**ABOUT THIS EXERCISE:** Lines in which "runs" appears should be pulled from the data below.

(Dataset excerpts)
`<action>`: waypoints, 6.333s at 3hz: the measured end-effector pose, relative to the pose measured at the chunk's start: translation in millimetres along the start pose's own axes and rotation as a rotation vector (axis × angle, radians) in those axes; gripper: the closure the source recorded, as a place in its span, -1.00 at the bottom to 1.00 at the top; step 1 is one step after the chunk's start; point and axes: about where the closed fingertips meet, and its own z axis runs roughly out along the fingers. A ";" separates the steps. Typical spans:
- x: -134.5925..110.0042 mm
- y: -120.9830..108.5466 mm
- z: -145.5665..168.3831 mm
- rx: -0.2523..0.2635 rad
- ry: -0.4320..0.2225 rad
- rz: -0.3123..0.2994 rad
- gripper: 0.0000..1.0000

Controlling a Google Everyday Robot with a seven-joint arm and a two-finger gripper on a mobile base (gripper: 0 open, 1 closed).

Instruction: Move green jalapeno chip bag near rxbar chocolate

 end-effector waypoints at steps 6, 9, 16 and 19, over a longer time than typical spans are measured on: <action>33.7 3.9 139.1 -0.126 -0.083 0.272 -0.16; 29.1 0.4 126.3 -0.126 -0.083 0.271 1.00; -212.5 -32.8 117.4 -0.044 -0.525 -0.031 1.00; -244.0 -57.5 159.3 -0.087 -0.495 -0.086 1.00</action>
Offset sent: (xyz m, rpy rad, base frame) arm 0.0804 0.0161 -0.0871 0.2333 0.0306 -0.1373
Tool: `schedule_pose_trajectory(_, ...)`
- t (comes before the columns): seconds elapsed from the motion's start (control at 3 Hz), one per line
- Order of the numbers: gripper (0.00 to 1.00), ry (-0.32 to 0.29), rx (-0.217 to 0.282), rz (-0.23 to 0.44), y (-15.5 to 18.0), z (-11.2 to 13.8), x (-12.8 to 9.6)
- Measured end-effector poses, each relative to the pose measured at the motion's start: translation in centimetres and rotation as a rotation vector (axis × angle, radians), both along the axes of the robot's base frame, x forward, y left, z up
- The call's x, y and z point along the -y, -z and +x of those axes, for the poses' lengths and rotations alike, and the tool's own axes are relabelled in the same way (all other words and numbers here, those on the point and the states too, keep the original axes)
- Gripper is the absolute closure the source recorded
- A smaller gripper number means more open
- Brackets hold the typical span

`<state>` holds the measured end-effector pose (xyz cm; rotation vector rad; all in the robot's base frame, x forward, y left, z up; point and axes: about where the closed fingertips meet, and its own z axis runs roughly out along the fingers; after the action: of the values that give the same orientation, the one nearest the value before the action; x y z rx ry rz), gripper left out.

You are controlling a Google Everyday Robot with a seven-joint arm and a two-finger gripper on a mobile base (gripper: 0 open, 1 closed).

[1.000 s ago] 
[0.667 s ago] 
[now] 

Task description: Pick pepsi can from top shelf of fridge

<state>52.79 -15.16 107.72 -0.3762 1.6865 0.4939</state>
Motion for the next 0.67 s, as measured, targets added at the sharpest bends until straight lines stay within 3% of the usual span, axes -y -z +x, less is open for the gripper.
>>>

**EXPECTED ANSWER:**
`<action>`: waypoints, 6.333s at 3hz: the measured end-effector pose, relative to the pose measured at the chunk's start: translation in millimetres along the start pose's own axes and rotation as a rotation vector (axis × angle, radians) in those axes; gripper: the closure the source recorded, as a place in its span, -1.00 at the bottom to 1.00 at the top; step 1 is one step after the chunk's start; point and axes: about where the closed fingertips meet, and its own z axis runs roughly out along the fingers. A ";" separates the steps. Typical spans:
`<state>` holds the measured end-effector pose (xyz cm; rotation vector rad; all in the robot's base frame, x forward, y left, z up; point and axes: about where the closed fingertips meet, and its own z axis runs roughly out along the fingers; after the action: of the values that give the same orientation, the one nearest the value before the action; x y z rx ry rz), gripper left out.

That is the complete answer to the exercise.